Lines and linear relations are key to the mathematics of the Cartesian plane. Watch Norman Wildberger explain the fundamentals about lines.
12.4
In this activity, we’re going to be looking at extending our understanding of direct proportions to more general linear relationships. And we’re going to be using the Cartesian framework introduced by Descartes to do that. So we’re looking at general lines. We’ll be able to talk not just about their slopes, but also their intercepts, x and y-intercepts, and really positioning them in the Cartesian plane, getting good control over where they are. We’ll then be able to apply this understanding to important examples– in particular, to temperature measured in the Fahrenheit and Celsius systems and also about the important subject of supply and demand in economics.
53.1
So it all rests on really understanding the geometry of the lines and their equations in the Cartesian setup. So to get at a more general line, let’s have a look at our line l and translate it so that it goes through, say, this particular point here. What would that involve? Well, if we’re wanting a line which is still parallel to this one, it still should have the property that if we go over 2, we go up 1. So if it’s going to go through this point, it should also go through this point here. So that’s over 2 and up 1, and then over 2 up 1, it should go through that point.
91.3
And over 2 up 1, should go through that point. So let’s draw such a line.
99.4
Take our ruler and connect some of our points. And we’ll draw it in purple.
119.2
Good. So this is a new line. Let’s give it a new name. Let’s say Line K. And the natural question is, what would be the equation of this line? What is the relationship between points lying on this line? So let’s have a look. So this point here is the point minus 1, 1. So this point here is the point 1, 2. This is the point 3, 3. This is the point 5, 4. So what’s the relationship between these various x and y-coordinates for this line here? Well, it’s going to be pretty close to the line l that it’s translate of.
170.4
In fact, we’ll be able to write it as y equals 1/2 x plus some adjustment, plus or minus some adjustment. Let’s see what that might be. So if x is equal to minus 1 and y is equal to 1, then we would plug minus 1 in there and y equals 1 there. Then we see in order to make that happen, we would have to put a 3/2 there. Now they would actually be satisfied. Let’s check about this point here– if x is 1, then the right hand side is 1/2 plus 3/2, which is, in fact, 2. So you can check that all of these points here actually satisfy this equation here.
215.4
So this is the equation of the line k, which is a translate of the line l. And it has the same slope. Slope is 1/2 there. That slope is the same. That’s still telling us that if we go over 1, we’re going up 1/2. What’s the significance of this 3/2? Well, the 3/2 is– it’s called the y-intercept.
256.9
That’s the value of y when x is 0. So when x equals 0, then y has to be exactly 3/2. That’s corresponding to this point right here on the y-axis where the line crosses the y-axis. That’s why it’s called the y-intercept. So another alternate form for this line would be to multiply by 2 and then get the x’s and y’s on the same side. So that would be x minus 2y equals minus 3. So you can check that that’s another form for a line equation that describes this purple line. So the general situation that we’re talking about here is we’re talking about lines of the form y equals mx plus b.
309.6
This is a line with slope m and y-intercept b. In other words, when x is 0, then y equals b.

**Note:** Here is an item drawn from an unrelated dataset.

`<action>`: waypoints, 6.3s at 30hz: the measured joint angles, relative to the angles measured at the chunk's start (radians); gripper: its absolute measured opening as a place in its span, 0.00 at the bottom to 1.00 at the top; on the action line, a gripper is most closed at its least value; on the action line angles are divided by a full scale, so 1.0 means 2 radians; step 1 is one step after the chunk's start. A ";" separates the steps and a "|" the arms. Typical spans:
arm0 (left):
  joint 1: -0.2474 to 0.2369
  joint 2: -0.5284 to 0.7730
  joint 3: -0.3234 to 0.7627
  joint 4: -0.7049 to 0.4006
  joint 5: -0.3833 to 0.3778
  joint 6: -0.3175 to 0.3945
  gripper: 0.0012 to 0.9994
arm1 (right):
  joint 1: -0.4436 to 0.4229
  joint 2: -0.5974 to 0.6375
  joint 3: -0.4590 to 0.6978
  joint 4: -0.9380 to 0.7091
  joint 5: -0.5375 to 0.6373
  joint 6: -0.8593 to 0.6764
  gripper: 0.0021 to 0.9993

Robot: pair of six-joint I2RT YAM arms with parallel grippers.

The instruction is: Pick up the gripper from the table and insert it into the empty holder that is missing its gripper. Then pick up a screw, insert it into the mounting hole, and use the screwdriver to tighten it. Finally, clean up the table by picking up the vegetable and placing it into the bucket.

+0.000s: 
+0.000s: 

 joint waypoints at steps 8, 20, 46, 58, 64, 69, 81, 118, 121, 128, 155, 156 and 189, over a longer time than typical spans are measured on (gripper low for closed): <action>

Lines are represented in the Cartesian plane by linear equations, usually in the forms \(\normalsize{ax+by=c}\) or \(\normalsize{y=mx+b}\). The second form emphasizes the importance of the slope \(\normalsize{m}\) and the \(\normalsize{y}\)-intercept \(\normalsize{b}\).

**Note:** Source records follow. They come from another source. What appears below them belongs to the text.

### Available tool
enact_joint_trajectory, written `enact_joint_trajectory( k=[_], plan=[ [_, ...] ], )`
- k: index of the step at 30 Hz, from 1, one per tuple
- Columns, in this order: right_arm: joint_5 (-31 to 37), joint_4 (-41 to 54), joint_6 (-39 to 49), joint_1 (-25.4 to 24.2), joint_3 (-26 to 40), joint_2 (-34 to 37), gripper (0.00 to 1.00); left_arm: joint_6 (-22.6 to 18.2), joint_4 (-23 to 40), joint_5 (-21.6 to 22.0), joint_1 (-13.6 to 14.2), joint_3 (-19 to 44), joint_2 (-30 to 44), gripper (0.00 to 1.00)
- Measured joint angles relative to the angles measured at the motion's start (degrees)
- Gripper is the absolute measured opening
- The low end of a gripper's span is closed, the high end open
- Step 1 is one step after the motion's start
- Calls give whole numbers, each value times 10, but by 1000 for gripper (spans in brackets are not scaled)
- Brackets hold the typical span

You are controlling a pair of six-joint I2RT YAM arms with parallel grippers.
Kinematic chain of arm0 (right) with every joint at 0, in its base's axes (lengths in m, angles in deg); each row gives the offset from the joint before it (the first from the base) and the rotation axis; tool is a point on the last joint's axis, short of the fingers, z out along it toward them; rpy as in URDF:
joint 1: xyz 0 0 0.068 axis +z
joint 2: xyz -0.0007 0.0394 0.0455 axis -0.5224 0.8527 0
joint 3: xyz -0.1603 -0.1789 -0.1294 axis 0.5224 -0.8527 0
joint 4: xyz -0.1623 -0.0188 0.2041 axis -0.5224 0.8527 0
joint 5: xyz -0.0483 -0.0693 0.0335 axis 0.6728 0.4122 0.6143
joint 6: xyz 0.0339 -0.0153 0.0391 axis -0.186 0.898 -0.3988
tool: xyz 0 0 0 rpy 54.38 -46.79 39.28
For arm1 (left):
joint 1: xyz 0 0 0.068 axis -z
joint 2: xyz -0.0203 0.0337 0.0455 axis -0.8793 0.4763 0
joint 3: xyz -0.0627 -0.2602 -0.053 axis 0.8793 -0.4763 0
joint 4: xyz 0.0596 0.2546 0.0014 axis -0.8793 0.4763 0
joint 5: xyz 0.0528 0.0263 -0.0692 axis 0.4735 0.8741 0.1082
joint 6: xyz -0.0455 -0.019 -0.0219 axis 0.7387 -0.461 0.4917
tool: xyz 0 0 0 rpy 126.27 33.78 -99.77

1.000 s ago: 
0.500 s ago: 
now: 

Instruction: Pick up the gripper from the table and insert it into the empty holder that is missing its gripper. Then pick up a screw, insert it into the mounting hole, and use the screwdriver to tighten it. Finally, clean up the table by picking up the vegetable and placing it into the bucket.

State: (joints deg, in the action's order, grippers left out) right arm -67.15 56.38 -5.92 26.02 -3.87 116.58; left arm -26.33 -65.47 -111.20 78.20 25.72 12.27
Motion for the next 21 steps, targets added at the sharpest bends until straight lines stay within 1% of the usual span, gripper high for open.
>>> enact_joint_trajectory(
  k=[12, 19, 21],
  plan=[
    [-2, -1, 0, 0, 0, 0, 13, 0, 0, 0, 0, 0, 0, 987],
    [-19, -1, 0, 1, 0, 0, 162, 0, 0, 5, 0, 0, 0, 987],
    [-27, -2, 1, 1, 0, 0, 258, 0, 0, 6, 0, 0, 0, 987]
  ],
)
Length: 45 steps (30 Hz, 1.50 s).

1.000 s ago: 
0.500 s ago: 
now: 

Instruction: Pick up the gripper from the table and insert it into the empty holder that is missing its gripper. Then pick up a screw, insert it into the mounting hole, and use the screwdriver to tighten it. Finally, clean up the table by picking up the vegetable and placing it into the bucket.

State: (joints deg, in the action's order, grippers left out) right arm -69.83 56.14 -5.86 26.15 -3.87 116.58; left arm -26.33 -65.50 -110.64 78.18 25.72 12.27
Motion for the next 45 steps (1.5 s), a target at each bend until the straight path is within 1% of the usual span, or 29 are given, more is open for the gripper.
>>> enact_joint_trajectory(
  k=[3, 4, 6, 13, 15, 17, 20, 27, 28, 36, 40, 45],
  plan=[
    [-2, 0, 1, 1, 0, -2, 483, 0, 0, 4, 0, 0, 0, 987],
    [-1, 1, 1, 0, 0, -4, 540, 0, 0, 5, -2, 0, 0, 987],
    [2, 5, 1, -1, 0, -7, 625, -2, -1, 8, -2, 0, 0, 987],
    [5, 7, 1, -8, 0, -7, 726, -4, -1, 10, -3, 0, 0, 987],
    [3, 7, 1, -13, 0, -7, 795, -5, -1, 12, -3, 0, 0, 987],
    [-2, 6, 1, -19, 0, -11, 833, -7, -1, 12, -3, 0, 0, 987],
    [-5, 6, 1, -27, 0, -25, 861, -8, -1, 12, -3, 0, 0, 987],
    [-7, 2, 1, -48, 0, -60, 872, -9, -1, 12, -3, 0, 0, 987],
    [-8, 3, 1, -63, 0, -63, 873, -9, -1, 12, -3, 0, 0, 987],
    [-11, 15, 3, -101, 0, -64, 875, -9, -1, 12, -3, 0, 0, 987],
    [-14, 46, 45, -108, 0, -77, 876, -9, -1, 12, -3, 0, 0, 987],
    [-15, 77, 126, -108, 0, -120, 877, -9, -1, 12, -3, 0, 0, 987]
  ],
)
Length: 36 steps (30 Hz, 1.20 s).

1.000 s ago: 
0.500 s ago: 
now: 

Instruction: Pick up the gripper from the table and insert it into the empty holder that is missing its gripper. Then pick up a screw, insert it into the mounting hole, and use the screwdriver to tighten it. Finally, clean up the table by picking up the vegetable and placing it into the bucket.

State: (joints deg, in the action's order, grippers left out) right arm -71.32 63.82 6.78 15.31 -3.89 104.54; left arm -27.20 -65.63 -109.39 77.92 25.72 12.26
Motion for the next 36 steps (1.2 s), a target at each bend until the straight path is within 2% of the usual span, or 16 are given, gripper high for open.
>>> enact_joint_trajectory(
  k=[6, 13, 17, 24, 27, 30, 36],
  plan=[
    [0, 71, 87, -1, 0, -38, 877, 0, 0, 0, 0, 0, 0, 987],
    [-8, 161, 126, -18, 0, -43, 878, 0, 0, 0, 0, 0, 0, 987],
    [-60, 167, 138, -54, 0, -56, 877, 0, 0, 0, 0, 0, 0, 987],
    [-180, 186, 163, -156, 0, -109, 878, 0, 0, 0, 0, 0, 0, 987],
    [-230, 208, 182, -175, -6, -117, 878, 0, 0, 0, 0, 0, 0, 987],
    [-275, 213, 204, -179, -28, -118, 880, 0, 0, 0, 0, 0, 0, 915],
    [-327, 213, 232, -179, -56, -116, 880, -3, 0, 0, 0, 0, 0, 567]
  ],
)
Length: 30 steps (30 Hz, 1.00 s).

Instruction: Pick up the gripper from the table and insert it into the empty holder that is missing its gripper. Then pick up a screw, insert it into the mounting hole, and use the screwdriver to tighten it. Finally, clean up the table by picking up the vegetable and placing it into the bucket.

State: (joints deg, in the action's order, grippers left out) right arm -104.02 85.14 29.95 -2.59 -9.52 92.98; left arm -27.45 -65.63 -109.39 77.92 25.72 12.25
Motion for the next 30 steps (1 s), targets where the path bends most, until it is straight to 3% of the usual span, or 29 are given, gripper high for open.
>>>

The \(\normalsize{y=mx+b}\) form of a line is very convenient if we want to think of the line as representing a function which inputs a value \(\normalsize{x}\), and outputs another value \(\normalsize{y}\). To emphasize this functional aspect, it is common to also introduce a specific name of the function in question, say \(\normalsize{f}\). Thus we would write
\[\Large{y=f(x)=-2x+4}\]
and sometimes we dispense with the reference to \(\normalsize{y}\), so writing \(\normalsize{f(x)=-2x+4}\).
Picture of the same line, now as a function
For example you can verify that \(\normalsize{f(0)=4}\), \(\normalsize{f(1)=2}\), \(\normalsize{f(10)=-16}\) and \(\normalsize{f(-3)=10}\).

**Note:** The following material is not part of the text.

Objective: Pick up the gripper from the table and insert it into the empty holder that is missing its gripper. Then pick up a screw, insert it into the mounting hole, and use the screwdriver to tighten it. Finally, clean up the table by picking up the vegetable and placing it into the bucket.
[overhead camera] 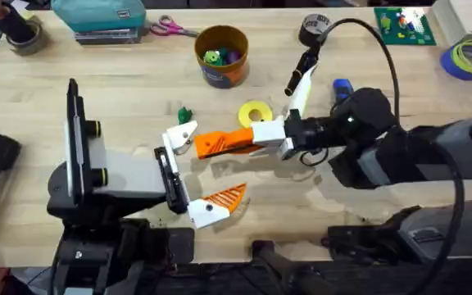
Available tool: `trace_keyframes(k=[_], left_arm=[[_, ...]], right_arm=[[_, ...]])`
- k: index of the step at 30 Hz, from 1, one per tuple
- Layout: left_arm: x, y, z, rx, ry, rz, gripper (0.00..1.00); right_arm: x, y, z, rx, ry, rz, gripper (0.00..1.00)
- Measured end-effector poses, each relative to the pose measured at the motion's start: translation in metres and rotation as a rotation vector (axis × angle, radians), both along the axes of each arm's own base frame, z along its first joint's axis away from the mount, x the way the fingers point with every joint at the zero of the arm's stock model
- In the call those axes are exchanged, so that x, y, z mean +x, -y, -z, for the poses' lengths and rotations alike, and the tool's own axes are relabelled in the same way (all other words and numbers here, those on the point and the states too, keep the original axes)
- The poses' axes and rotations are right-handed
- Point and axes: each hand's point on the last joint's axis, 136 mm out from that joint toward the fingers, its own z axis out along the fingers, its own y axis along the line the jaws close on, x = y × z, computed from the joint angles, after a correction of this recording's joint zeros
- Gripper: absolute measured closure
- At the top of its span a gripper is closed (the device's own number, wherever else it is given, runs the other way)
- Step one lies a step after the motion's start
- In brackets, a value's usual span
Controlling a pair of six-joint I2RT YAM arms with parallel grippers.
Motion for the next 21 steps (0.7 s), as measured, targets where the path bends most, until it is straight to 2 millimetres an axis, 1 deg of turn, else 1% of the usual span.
trace_keyframes(k=[7,21], left_arm=[[0.0,0.0,0.0,0.0,0.0,0.0,0.014],[0.0,0.0,0.0,0.0,0.0,0.0,0.014]], right_arm=[[-0.0035,-0.0039,-0.0003,0.001,-0.001,-0.007,0.992],[-0.0023,-0.0057,-0.0003,0.001,-0.005,0.003,0.992]])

Any function of the form \(\normalsize{f(x)=ax+b}\) for fixed \(\normalsize{a,\;b}\) is called a linear function provided \({\normalsize a \neq 0}\). We say that the physical line on the page for \(\normalsize{y=ax+b}\) is the graph of that function.
The line \(\normalsize x=0\) is not a function. This is because when \(x=0\) there are too many possible values for \(\normalsize y\). In this case we use a more general term, and call \(\normalsize x=0\) a relation.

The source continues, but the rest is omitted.